Classical

Present Music Celebrates Hindu Festival

Audience members can get in the spirit and wear festive Indian attire.

By - Mar 16th, 2026 03:21 pm
Celebrants throwing powdered paint at India's Holi Festival. Photo by Original: Sachinghai09Derivative work: Radomianin, CC BY-SA 4.0 <https://creativecommons.org/licenses/by-sa/4.0>, via Wikimedia Commons.

Celebrants throwing powdered paint at India’s Holi Festival. Photo by Original: Sachinghai09Derivative work: Radomianin, (CC BY-SA 4.0), via Wikimedia Commons.

On March 20 and 21 at the Jan Serr Studio, Present Music will explore religious celebration, cinema, and contemporary music through a screening of Radhe Radhe: Rites of Holi. The film offers an immersive look at the observance of the Hindu Holi festival in the Braj (also spelled Vraja) region of northern India.

The mythical home of Krishna, the sacred region of Braj celebrates for more than a week leading up to Holi. The region transforms into a riot of color, music and devotion — considered by many to be the most immersive and spiritually rich Holi celebration in the world.
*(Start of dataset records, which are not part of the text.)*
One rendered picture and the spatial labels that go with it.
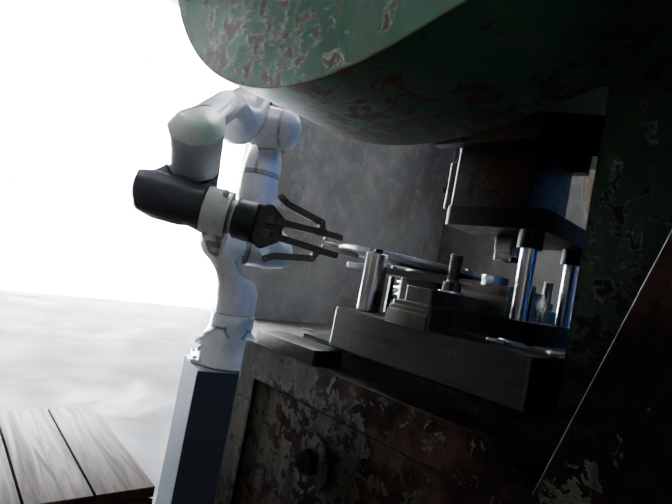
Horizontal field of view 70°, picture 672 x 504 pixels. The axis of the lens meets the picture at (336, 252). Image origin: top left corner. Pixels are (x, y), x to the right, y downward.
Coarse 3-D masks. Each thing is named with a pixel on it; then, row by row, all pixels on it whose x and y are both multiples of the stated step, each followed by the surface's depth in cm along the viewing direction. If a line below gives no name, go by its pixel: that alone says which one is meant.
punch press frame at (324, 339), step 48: (576, 96) 57; (624, 96) 50; (624, 144) 50; (624, 192) 49; (624, 240) 48; (576, 288) 51; (624, 288) 47; (576, 336) 50; (432, 384) 61; (576, 384) 49; (528, 432) 52
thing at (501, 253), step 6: (498, 240) 76; (504, 240) 75; (510, 240) 75; (498, 246) 76; (504, 246) 75; (510, 246) 74; (498, 252) 76; (504, 252) 75; (510, 252) 75; (498, 258) 76; (504, 258) 75; (510, 258) 75; (516, 258) 77
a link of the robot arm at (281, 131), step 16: (272, 112) 121; (288, 112) 122; (272, 128) 121; (288, 128) 120; (256, 144) 125; (272, 144) 124; (288, 144) 123; (256, 160) 129; (272, 160) 129; (272, 176) 130
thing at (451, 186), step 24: (552, 120) 71; (576, 120) 78; (528, 144) 70; (552, 144) 72; (576, 144) 79; (456, 168) 81; (480, 168) 75; (504, 168) 72; (528, 168) 69; (552, 168) 73; (456, 192) 77; (480, 192) 74; (504, 192) 71; (528, 192) 69; (552, 192) 74
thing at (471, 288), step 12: (468, 288) 73; (480, 288) 71; (492, 288) 70; (504, 288) 69; (492, 300) 70; (504, 300) 68; (540, 300) 76; (492, 312) 69; (504, 312) 68; (528, 312) 74; (540, 312) 76
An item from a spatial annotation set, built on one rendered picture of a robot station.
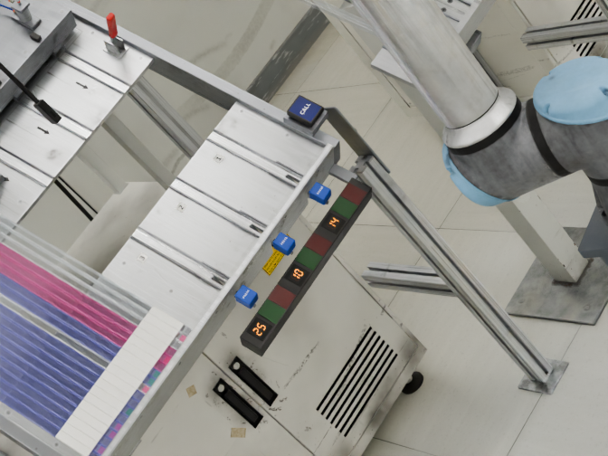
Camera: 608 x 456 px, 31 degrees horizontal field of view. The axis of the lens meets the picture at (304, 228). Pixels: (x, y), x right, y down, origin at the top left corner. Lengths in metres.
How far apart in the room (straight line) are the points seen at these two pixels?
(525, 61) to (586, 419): 0.98
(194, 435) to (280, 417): 0.20
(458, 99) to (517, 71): 1.37
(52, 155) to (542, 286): 1.12
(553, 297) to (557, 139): 0.99
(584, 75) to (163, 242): 0.74
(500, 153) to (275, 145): 0.53
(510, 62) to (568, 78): 1.32
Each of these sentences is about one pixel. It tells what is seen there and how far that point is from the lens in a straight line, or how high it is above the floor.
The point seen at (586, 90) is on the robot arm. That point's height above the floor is 0.77.
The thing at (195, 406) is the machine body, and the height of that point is 0.46.
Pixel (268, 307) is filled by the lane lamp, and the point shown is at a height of 0.66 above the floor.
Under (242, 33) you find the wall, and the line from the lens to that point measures 4.15.
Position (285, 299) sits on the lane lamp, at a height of 0.65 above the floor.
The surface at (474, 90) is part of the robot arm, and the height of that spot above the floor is 0.84.
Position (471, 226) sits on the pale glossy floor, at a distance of 2.80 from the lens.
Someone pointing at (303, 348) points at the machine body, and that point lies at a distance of 2.26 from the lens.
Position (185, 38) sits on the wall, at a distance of 4.02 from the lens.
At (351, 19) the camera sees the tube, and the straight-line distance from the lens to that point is 1.92.
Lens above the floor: 1.53
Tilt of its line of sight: 28 degrees down
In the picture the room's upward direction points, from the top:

As part of a 2013 collaboration marking the 100th anniversary of Stravinsky’s Rite of Spring, filmmaker Prashant Bhargava and composer Vijay Iyer produced a film inspired by the sweep and energy of that landmark ballet. Where Stravinsky imagined a pagan Russian village festival marked by dancing, blessings, and the ritual sacrifice of a maiden, the Hindu festival of Holi offers a more joyful response to spring, rooted in the stories of Krishna and his lover, Radhe.

Bhargava notes that although Holi is celebrated across India, in the Braj region it unfolds over eight days “in a way that was primal, violent, sexual and celebratory — a complete release of inhibition. It was a true emergence of springtime in such a beautiful way.”

Bhargava edited his film to fit the timing and emotional arc of Stravinsky’s masterpiece, then forwarded it to Iyer to compose an original score. Iyer’s music inherits Stravinsky’s broad emotional sweep while remaining immersed in the Indian celebration, drawing energy and rhythm from the festival scenes without directly incorporating the celebrants’ music. At the peak of the raucous festivities, he lets the noise of the crowd and the drive of a drum set carry the moment.

Preview a recorded version of this concert film within a larger event online.

Three short works open the program:

Christopher Cerrone‘s Hoyt-Schermerhorn (2021) was written during the COVID pandemic, reflecting Cerrone’s experience of that time. He named it “after a subway station in Brooklyn where I have spent many a night waiting for the train.”

The challenge was to write an atmospheric work for prepared piano that sounds like improvisation. The “almost aimless texture” is carefully composed. “This section slowly transforms into the second half of the piece, a (mostly) soft and gentle lullaby, coated with a shatter of fragmented electronics breaking the quiet haze.”

The Milwaukee performance has been adapted for two pianos. Present Music artistic director Eric Segnitz suggests the addition will expand the experience. “I think the idea behind the piece was to illustrate contradictory feelings. So you’re hearing contradictory feelings at the same time. He’s talking about nostalgia, anxiety, joy, panic — meditating on the New York skyline from the context of this lonely subway station.”

Jlin Patton‘s Little Black Book (2021) began as an electronic dance piece written for footwork, a Chicago-style dance. The Kronos Quartet transcribed the work for string quartet and bass kick drum, with strings mimicking the dance beats.

Judd Greenstein‘s Jitter Pocket (2024) explores disco-inspired dance music, drawing on the genre’s variety of pulses and rhythms while injecting instability into an otherwise predictable form. Performed on amplified classical instruments and drum kit, Greenstein writes, “Jitter Pocket became a short study in what the name implies: a jittery pocket, an unsettled groove that eventually finds its footing.”

Fifteen musicians will perform, including guest pianist Isabelle O’Connell, percussionist Doug Perkins and contrabassonist Susan Nelson. David Bloom, Present Music artistic advisor and conductor, will lead the ensemble.

Present Music encourages participants to dress in festive Indian attire and will offer Indian food, drinks and face painting to mark the occasion — though the venue’s lease, I am told, will not permit throwing paint over the audience.

The program starts at 7:30 p.m. Friday and Saturday, March 20 and 21. The Jan Serr Studio is located on the top floor of the UW-Milwaukee Peck School of the Arts Kenilworth building at 2155 N. Prospect Ave., south of campus. Tickets may be purchased online or at the door. At 6:45 p.m., Dr. Prasenjit Guptasarma from UW-Milwaukee will offer a pre-talk about the Holi festival.

Present Music’s last concert of the season features composer/flutist/vocalist Nathalie Joachim, who will perform her piece Ki Moun Ou Ye, which explores her Haitian heritage. The performance will be held at the Milwaukee Art Museum.